▸ What you should do
Output the full listing again without altering anything.

The data Start Marker

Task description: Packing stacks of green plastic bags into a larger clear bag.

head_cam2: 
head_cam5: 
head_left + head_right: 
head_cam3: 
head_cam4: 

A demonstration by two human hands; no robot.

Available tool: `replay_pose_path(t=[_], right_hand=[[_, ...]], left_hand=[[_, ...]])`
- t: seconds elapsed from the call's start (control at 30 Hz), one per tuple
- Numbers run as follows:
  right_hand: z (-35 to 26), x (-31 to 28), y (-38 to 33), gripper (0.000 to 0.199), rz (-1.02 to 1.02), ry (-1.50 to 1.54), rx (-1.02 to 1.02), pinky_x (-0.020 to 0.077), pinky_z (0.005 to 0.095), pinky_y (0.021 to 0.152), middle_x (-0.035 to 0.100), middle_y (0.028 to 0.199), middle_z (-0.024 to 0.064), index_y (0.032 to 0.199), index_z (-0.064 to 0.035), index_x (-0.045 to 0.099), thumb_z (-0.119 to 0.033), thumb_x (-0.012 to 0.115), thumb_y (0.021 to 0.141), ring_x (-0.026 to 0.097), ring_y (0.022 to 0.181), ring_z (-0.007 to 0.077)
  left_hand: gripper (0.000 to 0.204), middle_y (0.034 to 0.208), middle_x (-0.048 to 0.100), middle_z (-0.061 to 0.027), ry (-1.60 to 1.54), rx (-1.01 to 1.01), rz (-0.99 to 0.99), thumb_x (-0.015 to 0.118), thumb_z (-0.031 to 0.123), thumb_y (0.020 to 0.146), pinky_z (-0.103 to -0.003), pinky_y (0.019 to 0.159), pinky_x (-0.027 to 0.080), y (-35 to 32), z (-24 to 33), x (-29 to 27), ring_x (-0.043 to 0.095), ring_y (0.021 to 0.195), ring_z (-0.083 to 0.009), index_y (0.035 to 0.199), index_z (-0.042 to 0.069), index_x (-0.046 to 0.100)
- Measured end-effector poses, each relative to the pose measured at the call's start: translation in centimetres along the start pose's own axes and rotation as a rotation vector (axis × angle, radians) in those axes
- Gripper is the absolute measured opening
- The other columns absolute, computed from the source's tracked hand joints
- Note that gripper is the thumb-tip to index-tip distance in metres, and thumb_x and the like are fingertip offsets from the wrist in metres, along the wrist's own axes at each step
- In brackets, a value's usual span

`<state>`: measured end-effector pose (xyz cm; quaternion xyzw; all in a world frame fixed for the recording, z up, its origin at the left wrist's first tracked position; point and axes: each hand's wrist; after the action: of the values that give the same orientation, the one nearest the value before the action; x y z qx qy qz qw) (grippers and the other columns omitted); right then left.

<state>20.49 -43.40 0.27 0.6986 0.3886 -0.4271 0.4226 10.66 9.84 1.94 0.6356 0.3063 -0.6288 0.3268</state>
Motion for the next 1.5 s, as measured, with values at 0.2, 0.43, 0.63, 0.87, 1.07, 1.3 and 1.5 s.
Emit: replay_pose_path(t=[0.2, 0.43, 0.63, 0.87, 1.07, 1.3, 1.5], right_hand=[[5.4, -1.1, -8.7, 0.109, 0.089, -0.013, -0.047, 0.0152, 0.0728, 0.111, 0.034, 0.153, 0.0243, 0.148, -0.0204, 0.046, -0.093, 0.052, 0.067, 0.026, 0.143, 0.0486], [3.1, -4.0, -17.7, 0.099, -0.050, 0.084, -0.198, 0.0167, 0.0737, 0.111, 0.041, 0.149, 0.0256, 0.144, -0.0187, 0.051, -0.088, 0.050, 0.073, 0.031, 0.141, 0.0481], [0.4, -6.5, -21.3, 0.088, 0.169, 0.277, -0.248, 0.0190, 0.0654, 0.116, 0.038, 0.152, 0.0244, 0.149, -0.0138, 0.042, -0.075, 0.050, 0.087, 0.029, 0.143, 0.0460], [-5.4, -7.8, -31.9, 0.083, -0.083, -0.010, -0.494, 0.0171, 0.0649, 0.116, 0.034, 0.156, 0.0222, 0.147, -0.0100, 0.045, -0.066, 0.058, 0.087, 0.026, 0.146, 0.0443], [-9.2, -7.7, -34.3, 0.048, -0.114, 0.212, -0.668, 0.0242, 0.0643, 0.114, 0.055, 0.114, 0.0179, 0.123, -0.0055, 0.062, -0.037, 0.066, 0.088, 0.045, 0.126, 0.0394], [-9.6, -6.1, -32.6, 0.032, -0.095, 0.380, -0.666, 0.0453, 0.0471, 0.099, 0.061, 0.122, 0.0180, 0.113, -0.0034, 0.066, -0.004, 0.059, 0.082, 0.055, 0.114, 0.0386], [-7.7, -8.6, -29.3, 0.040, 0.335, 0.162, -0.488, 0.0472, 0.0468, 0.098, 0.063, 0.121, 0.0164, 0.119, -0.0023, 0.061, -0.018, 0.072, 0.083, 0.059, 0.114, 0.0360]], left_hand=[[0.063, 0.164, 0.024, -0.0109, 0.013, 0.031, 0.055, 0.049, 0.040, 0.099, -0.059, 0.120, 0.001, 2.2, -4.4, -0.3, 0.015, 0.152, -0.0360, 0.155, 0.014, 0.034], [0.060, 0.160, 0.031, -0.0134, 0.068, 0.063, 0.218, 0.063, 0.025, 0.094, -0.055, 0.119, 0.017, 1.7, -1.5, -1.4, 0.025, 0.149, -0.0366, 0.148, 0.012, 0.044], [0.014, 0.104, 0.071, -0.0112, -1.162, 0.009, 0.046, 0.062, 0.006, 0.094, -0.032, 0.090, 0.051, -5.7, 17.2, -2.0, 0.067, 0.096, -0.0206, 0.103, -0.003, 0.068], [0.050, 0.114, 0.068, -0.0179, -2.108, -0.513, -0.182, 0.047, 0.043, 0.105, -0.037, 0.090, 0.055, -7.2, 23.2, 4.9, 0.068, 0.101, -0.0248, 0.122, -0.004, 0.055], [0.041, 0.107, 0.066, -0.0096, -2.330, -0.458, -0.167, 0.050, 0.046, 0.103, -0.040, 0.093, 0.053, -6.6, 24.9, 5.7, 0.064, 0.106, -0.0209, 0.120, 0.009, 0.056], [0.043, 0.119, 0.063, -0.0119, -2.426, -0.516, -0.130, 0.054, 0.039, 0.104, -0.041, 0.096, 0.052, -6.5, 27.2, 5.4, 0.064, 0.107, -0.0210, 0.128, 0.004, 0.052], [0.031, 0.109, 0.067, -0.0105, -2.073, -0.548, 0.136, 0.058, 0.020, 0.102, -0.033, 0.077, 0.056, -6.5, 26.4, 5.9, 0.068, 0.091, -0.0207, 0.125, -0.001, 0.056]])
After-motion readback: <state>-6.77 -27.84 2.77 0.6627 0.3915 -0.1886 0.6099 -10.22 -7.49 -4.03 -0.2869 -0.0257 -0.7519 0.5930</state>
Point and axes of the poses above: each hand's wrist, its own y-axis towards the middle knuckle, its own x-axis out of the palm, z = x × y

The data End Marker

▸ Written solution
Task description: Packing stacks of green plastic bags into a larger clear bag.

head_cam2: 
head_cam5: 
head_left + head_right: 
head_cam3: 
head_cam4: 

A demonstration by two human hands; no robot.

Available tool: `replay_pose_path(t=[_], right_hand=[[_, ...]], left_hand=[[_, ...]])`
- t: seconds elapsed from the call's start (control at 30 Hz), one per tuple
- Numbers run as follows:
  right_hand: z (-35 to 26), x (-31 to 28), y (-38 to 33), gripper (0.000 to 0.199), rz (-1.02 to 1.02), ry (-1.50 to 1.54), rx (-1.02 to 1.02), pinky_x (-0.020 to 0.077), pinky_z (0.005 to 0.095), pinky_y (0.021 to 0.152), middle_x (-0.035 to 0.100), middle_y (0.028 to 0.199), middle_z (-0.024 to 0.064), index_y (0.032 to 0.199), index_z (-0.064 to 0.035), index_x (-0.045 to 0.099), thumb_z (-0.119 to 0.033), thumb_x (-0.012 to 0.115), thumb_y (0.021 to 0.141), ring_x (-0.026 to 0.097), ring_y (0.022 to 0.181), ring_z (-0.007 to 0.077)
  left_hand: gripper (0.000 to 0.204), middle_y (0.034 to 0.208), middle_x (-0.048 to 0.100), middle_z (-0.061 to 0.027), ry (-1.60 to 1.54), rx (-1.01 to 1.01), rz (-0.99 to 0.99), thumb_x (-0.015 to 0.118), thumb_z (-0.031 to 0.123), thumb_y (0.020 to 0.146), pinky_z (-0.103 to -0.003), pinky_y (0.019 to 0.159), pinky_x (-0.027 to 0.080), y (-35 to 32), z (-24 to 33), x (-29 to 27), ring_x (-0.043 to 0.095), ring_y (0.021 to 0.195), ring_z (-0.083 to 0.009), index_y (0.035 to 0.199), index_z (-0.042 to 0.069), index_x (-0.046 to 0.100)
- Measured end-effector poses, each relative to the pose measured at the call's start: translation in centimetres along the start pose's own axes and rotation as a rotation vector (axis × angle, radians) in those axes
- Gripper is the absolute measured opening
- The other columns absolute, computed from the source's tracked hand joints
- Note that gripper is the thumb-tip to index-tip distance in metres, and thumb_x and the like are fingertip offsets from the wrist in metres, along the wrist's own axes at each step
- In brackets, a value's usual span

`<state>`: measured end-effector pose (xyz cm; quaternion xyzw; all in a world frame fixed for the recording, z up, its origin at the left wrist's first tracked position; point and axes: each hand's wrist; after the action: of the values that give the same orientation, the one nearest the value before the action; x y z qx qy qz qw) (grippers and the other columns omitted); right then left.

<state>20.49 -43.40 0.27 0.6986 0.3886 -0.4271 0.4226 10.66 9.84 1.94 0.6356 0.3063 -0.6288 0.3268</state>
Motion for the next 1.5 s, as measured, with values at 0.2, 0.43, 0.63, 0.87, 1.07, 1.3 and 1.5 s.
Emit: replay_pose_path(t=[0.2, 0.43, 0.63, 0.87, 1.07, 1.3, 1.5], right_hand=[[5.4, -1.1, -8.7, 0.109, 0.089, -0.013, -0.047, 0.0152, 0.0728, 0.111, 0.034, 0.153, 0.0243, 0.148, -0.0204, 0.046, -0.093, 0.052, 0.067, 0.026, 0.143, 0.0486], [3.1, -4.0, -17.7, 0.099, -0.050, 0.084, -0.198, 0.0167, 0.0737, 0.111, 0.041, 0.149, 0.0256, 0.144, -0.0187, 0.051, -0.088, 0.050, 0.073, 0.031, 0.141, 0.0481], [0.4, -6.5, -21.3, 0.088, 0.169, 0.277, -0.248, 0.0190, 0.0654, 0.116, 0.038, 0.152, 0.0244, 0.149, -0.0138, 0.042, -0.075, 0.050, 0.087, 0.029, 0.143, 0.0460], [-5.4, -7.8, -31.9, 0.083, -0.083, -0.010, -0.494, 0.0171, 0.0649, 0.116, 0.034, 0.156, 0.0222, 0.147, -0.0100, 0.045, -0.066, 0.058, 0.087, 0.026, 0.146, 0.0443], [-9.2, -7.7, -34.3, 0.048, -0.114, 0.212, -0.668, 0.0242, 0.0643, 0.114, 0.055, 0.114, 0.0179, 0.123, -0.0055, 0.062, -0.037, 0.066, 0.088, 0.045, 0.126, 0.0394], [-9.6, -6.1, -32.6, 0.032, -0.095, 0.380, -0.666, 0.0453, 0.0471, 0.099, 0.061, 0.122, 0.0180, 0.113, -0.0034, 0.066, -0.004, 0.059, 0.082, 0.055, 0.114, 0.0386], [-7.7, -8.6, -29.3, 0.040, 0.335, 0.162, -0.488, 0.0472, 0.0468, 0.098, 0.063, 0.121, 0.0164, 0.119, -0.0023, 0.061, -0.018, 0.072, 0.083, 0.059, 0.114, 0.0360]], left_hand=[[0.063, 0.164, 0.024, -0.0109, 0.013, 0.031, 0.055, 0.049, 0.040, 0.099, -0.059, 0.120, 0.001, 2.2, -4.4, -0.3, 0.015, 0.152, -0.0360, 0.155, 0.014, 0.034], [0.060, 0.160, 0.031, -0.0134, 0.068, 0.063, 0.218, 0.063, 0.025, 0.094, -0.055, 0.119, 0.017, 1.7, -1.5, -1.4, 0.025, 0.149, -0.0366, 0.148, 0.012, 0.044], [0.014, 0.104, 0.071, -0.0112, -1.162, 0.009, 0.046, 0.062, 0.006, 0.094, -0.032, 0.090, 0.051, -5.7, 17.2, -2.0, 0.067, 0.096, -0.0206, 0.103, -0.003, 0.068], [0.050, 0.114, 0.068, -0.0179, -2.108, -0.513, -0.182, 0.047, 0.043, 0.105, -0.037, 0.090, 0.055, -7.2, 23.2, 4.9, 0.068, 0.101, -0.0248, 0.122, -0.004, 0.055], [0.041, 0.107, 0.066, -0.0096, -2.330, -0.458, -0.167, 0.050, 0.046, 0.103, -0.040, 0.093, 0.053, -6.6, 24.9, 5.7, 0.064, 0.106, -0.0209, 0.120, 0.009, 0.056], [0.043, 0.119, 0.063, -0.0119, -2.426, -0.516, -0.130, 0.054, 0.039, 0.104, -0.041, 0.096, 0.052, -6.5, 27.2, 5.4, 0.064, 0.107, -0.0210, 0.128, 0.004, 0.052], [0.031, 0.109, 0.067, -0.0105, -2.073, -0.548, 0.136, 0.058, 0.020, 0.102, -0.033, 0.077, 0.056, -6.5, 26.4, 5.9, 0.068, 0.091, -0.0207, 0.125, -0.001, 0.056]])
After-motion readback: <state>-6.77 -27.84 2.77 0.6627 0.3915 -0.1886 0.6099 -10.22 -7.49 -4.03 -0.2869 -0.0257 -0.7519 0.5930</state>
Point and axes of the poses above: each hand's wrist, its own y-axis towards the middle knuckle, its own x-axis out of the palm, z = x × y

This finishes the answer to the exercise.